Image Compression Based on Near Lossless Predictive Measurement Coding for Block-Based Compressive Sensing

Smart devices for image/video sensing are needed to work within the constraints of limited bandwidth and low computing capabilities. In this context, Block based Compressive Sensing (BCS) emerged as the most viable method for balancing image/video quality and transmission bandwidth computing overheads. However, in comparison with conventional image and video acquisition systems, BCS cannot reduce the bitrate due to its straightforward nature of system of linear equations, which still incurs high transmission and storage overhead.

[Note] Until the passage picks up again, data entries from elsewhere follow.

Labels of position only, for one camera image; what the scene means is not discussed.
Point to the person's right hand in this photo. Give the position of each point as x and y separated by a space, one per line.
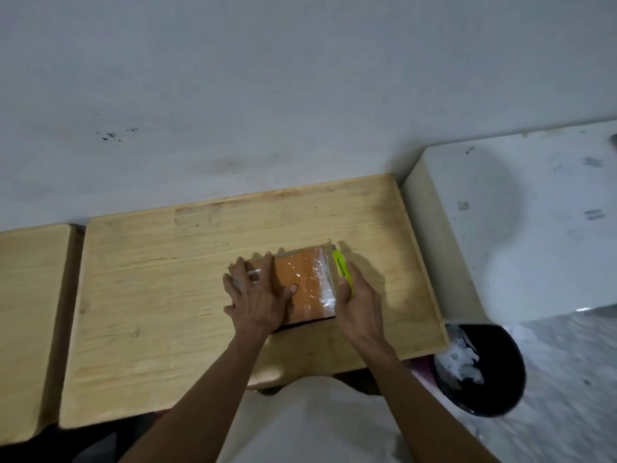
359 311

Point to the person's left hand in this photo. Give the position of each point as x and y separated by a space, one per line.
255 301

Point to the person's left middle finger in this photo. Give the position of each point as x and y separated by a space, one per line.
242 270

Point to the person's right thumb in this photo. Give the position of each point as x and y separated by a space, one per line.
340 299

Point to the person's left little finger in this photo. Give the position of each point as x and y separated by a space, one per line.
229 308

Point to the person's left thumb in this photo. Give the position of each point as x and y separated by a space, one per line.
288 294

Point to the orange plastic-wrapped box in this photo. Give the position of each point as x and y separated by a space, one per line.
301 286

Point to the green utility knife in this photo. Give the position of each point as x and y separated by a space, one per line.
343 272

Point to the person's right forearm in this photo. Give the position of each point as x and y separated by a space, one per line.
419 409

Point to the person's left forearm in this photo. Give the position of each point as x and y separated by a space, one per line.
202 400

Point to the person's white shirt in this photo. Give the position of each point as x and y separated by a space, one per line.
308 424

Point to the white plastic scraps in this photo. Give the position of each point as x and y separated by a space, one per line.
460 364

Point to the black trash bin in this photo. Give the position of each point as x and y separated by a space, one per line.
482 376

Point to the white table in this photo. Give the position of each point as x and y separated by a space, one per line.
525 226

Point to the light wooden side table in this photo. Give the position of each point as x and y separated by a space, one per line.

To address this shortcoming, in this paper we propose a novel Near Lossless Predictive Coding (NLPC) approach to compress BCS measurements. The NLPC method encodes the prediction error measurement between the target and current measurement, resulting in lower data size. We designed and implemented a complete BCS integrated with NLPC with scalar quantization (BCS-NLPC-SQ) and studied the image quality at different compression ratios with varying block sizes. The BCS-NLPC-SQ method can improve roughly on an average PSNR of +3.06 dB and the average SSIM gain of +0.11 with respect to the existing works. The synthesis results shows that, BCS-NLPC-SQ requires 83.01%, 69.03%, 53.26%, and 14.45% less area, power, ADP and PDP over JPEG compression and we have achieved an additional compression of up to 56.25% in the best case. Our proposed BCS-NLPC-SQ method outperformed the existing methods in terms of PSNR, SSIM, and bpp.